After the first World War, inflation was rampant in Germany. Any attempt at selling a luxury car would definitely be doomed to fail. That's why Popp decided to create a cheap, affordable car. In this regard he named Professor Wunibald Kamm to design a cheap, revolutionary economy-car.
Unfortunately things didn't work out at first so, in 1927 BMW began building Austins, in order to get more acquainted with the auto industry. After one successful year, BMW bought the Dixi company and the famous blue and white roundel began to appear on a new car, called 3/15.
The new model was different from its predecessor and, under Max Friz's supervision, evolved over the years. However, the times were extremely vicious. In 1930 the Great Depression hit the world and BMW managed to sell only 19,000 3/15s over the 4 years of production (1927 - 1932).
There were 3/15 models, the DA 1, 2, 3 and 4. Yes, it was as simple as that. The first one had a 747cc engine with 15 HP and a 3-speed manual gearbox. It was able to reach a top speed of 75 km/h (45 mph) and had a fuel consumption of 5.5 l/100km (43 mpg)
The second mode, the DA-2 had the same technical specs. The only changes done were regarding other tech stuff like 4-wheel brakes, larger tires and a lower final drive ratio.

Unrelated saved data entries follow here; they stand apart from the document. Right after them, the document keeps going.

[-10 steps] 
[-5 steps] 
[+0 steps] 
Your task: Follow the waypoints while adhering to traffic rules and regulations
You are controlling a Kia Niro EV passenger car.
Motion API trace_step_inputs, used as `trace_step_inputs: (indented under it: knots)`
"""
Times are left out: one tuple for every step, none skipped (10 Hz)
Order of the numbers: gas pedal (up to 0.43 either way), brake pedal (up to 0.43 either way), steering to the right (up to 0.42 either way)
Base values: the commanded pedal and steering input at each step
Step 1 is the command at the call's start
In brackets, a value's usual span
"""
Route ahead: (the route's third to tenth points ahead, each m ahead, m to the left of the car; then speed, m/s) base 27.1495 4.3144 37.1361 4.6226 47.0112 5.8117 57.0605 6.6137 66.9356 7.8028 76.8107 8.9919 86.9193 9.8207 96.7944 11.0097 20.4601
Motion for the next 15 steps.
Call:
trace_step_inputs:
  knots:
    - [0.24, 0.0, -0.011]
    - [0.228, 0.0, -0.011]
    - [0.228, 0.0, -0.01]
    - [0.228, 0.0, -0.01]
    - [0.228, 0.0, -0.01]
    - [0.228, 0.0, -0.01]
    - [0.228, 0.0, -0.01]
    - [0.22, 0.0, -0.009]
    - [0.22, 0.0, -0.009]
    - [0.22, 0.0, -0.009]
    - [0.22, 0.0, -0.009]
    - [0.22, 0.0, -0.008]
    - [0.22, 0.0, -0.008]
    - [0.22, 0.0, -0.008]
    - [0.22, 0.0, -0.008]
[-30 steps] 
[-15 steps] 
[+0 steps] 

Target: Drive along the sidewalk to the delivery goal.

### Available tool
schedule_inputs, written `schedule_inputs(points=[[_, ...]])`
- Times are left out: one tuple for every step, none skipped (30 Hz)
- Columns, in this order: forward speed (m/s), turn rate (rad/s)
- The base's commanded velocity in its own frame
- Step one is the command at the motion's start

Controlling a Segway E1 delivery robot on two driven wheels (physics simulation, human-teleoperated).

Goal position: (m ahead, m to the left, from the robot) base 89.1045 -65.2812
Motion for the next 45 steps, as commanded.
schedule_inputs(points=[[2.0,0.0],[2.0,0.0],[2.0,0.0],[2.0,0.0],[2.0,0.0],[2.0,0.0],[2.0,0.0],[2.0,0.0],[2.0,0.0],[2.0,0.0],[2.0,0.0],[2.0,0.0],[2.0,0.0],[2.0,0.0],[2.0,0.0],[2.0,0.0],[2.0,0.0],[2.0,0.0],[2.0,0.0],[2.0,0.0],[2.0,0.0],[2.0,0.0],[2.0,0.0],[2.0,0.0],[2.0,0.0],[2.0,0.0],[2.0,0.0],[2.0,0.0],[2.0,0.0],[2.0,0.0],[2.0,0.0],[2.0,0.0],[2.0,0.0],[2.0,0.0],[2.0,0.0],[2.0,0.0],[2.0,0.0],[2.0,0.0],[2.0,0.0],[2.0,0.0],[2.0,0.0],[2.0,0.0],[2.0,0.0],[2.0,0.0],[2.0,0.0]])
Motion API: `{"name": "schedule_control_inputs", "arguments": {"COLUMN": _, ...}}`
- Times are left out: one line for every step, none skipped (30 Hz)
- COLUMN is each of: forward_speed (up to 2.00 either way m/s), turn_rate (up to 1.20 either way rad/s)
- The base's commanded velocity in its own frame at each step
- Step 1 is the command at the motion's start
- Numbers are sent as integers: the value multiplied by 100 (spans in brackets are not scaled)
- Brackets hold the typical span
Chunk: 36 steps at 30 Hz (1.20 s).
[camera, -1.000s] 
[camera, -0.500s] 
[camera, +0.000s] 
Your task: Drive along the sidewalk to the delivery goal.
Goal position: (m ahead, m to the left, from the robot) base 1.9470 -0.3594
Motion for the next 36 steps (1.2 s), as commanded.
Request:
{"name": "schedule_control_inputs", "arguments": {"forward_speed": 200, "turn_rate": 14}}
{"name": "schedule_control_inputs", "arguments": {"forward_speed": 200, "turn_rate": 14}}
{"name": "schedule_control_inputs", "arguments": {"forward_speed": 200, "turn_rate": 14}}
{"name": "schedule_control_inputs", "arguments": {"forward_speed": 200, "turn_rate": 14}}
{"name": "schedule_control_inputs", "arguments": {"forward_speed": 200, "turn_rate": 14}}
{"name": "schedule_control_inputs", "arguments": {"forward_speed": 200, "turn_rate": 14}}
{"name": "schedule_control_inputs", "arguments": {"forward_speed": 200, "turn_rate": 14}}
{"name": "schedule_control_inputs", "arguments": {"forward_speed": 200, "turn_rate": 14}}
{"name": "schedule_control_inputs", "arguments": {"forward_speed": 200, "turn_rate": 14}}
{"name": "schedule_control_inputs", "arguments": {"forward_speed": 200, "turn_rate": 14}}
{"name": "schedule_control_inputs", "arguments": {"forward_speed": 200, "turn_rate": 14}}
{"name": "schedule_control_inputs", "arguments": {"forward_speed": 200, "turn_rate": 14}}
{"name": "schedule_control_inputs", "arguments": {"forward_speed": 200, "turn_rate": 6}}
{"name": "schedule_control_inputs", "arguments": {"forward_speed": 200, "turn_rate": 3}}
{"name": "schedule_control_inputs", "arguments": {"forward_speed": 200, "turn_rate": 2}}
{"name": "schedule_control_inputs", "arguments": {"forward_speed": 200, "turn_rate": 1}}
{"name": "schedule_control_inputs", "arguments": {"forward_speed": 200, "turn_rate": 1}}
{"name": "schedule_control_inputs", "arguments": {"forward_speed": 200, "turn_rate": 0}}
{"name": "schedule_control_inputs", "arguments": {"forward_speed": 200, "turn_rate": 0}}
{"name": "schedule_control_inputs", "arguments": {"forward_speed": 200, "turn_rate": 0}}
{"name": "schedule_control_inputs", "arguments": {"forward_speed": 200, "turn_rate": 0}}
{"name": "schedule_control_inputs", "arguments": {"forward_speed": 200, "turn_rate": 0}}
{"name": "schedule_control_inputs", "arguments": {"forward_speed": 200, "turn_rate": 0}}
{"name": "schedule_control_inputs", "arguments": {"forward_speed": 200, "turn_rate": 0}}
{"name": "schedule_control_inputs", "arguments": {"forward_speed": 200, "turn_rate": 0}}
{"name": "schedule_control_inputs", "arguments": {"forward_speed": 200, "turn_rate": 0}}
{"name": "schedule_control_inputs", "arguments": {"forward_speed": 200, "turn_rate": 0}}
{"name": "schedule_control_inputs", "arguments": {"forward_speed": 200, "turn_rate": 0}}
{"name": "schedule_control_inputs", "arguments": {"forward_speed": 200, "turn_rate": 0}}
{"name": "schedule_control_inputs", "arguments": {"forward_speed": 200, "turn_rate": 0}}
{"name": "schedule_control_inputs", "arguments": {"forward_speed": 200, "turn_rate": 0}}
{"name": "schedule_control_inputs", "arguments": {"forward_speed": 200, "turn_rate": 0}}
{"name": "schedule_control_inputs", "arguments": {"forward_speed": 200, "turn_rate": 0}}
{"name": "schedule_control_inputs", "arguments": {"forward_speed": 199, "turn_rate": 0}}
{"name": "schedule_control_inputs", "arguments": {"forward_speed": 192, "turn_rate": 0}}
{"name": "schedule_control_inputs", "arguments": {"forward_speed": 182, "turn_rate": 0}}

The third version was a roadster and BMW's first sports car. The engine had 18 HP and the car was lower and weighed only 400 kg (882 lb). The last version was the first BMW car with independent front suspension.
The Great Depression and the introduction of the Wartburg in 1930 sealed the 3/15's faith and in 1932 BMW decided to pull it out of production, being replaced by the 3/20, a more powerful, better version.